▶ [Assignment]:
Set down exactly the entries below, beginning at their first line and ending at the line with "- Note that".

▶ [Recorded data]:
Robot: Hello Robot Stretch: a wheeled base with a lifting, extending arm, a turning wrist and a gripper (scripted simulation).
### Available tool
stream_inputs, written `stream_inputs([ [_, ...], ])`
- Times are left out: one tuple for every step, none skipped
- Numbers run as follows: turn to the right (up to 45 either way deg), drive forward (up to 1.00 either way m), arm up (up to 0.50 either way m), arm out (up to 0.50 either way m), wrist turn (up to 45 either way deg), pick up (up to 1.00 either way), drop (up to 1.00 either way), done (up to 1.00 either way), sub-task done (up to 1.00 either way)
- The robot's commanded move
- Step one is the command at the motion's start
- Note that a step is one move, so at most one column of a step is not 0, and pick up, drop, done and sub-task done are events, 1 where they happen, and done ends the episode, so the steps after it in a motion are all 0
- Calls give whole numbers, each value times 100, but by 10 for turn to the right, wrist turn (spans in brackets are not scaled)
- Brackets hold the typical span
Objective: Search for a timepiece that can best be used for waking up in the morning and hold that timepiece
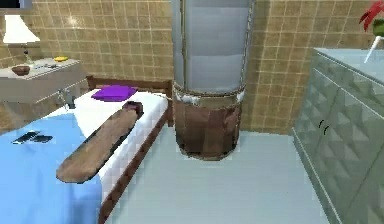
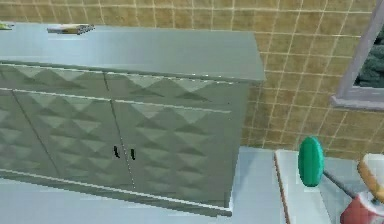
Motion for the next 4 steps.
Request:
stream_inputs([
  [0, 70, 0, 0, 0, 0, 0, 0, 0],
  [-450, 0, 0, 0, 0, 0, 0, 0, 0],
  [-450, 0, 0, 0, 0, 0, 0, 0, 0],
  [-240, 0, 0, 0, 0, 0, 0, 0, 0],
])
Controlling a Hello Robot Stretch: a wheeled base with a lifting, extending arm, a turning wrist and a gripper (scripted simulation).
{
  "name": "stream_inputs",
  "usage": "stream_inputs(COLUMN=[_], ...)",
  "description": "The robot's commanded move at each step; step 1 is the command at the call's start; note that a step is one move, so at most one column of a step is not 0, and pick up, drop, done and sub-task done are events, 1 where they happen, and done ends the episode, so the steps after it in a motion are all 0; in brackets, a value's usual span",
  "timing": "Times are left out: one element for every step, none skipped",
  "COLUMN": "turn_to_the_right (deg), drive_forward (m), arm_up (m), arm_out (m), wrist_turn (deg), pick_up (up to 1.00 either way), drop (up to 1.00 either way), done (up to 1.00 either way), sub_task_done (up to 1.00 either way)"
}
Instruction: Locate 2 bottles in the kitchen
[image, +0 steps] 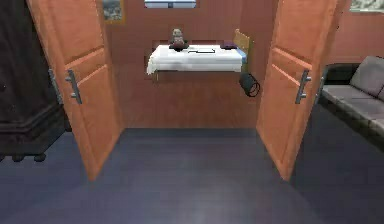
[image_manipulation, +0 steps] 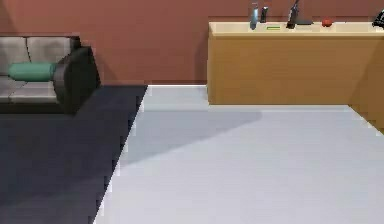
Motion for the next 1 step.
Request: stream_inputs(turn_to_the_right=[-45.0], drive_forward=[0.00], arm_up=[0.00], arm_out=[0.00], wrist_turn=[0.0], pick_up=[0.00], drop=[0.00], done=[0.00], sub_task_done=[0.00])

▶ [Worked solution]:
Robot: Hello Robot Stretch: a wheeled base with a lifting, extending arm, a turning wrist and a gripper (scripted simulation).
### Available tool
stream_inputs, written `stream_inputs([ [_, ...], ])`
- Times are left out: one tuple for every step, none skipped
- Numbers run as follows: turn to the right (up to 45 either way deg), drive forward (up to 1.00 either way m), arm up (up to 0.50 either way m), arm out (up to 0.50 either way m), wrist turn (up to 45 either way deg), pick up (up to 1.00 either way), drop (up to 1.00 either way), done (up to 1.00 either way), sub-task done (up to 1.00 either way)
- The robot's commanded move
- Step one is the command at the motion's start
- Note that a step is one move, so at most one column of a step is not 0, and pick up, drop, done and sub-task done are events, 1 where they happen, and done ends the episode, so the steps after it in a motion are all 0

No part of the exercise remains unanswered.